§ **Your instructions**:
Reproduce exactly, and only, the lines of the material below running from the line bearing "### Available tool" through the line bearing "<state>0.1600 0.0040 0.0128". Leave any pictures out.

§ **The data**:
BEGIN

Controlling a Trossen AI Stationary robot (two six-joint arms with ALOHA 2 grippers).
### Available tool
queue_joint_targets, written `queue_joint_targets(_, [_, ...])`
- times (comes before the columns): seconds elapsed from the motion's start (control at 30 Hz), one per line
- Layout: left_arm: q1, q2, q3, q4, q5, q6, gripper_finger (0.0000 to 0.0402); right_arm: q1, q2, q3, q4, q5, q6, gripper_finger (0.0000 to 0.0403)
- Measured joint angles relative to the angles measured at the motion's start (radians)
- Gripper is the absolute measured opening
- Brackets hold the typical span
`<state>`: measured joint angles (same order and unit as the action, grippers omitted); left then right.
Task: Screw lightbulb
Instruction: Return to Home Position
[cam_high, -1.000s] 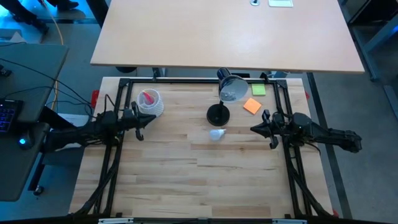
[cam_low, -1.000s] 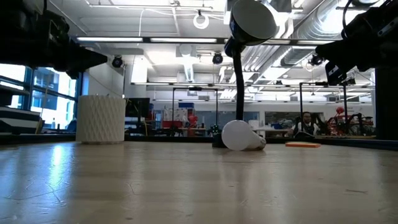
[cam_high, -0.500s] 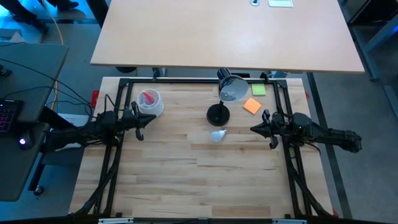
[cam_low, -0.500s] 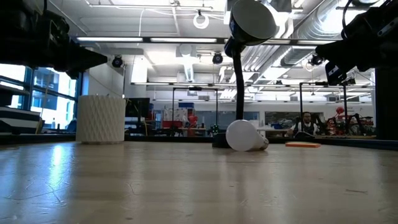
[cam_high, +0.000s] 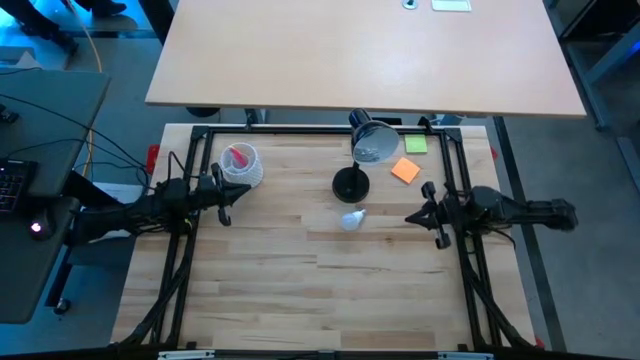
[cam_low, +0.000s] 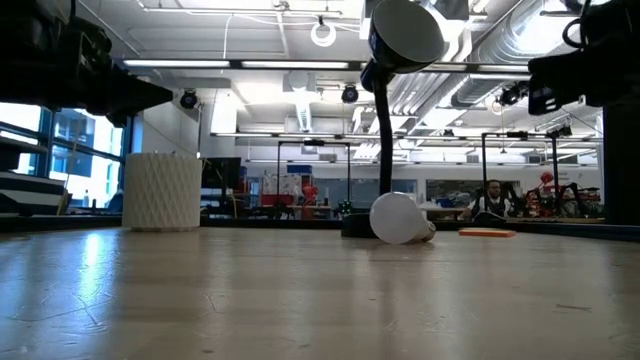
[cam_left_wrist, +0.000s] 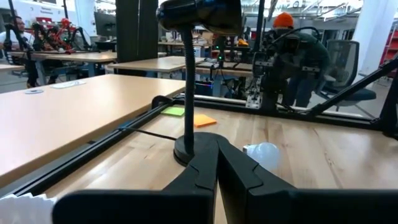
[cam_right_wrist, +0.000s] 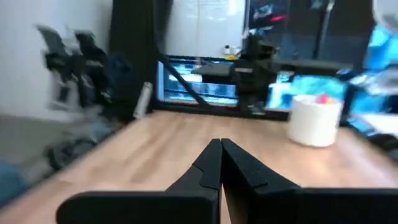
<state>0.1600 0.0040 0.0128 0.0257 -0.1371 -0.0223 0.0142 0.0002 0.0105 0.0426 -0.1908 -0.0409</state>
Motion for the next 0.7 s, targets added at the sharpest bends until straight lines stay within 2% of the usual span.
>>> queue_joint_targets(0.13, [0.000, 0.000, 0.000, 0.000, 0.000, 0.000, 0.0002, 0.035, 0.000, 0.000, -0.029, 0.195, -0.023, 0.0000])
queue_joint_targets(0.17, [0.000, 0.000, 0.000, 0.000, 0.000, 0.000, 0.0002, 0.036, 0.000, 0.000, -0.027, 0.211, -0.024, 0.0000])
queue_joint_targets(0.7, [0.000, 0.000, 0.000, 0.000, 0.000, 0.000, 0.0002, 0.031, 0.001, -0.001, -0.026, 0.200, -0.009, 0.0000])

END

§ **Written solution**:
### Available tool
queue_joint_targets, written `queue_joint_targets(_, [_, ...])`
- times (comes before the columns): seconds elapsed from the motion's start (control at 30 Hz), one per line
- Layout: left_arm: q1, q2, q3, q4, q5, q6, gripper_finger (0.0000 to 0.0402); right_arm: q1, q2, q3, q4, q5, q6, gripper_finger (0.0000 to 0.0403)
- Measured joint angles relative to the angles measured at the motion's start (radians)
- Gripper is the absolute measured opening
- Brackets hold the typical span
`<state>`: measured joint angles (same order and unit as the action, grippers omitted); left then right.
Task: Screw lightbulb
Instruction: Return to Home Position
[cam_high, -1.000s] 
[cam_low, -1.000s] 
[cam_high, -0.500s] 
[cam_low, -0.500s] 
[cam_high, +0.000s] 
[cam_low, +0.000s] 
[cam_left_wrist, +0.000s] 
[cam_right_wrist, +0.000s] 
<state>0.1600 0.0040 0.0128 0.0257 -0.1371 -0.0223 0.0142 0.0002 0.0105 0.0426 -0.1908 -0.0409</state>

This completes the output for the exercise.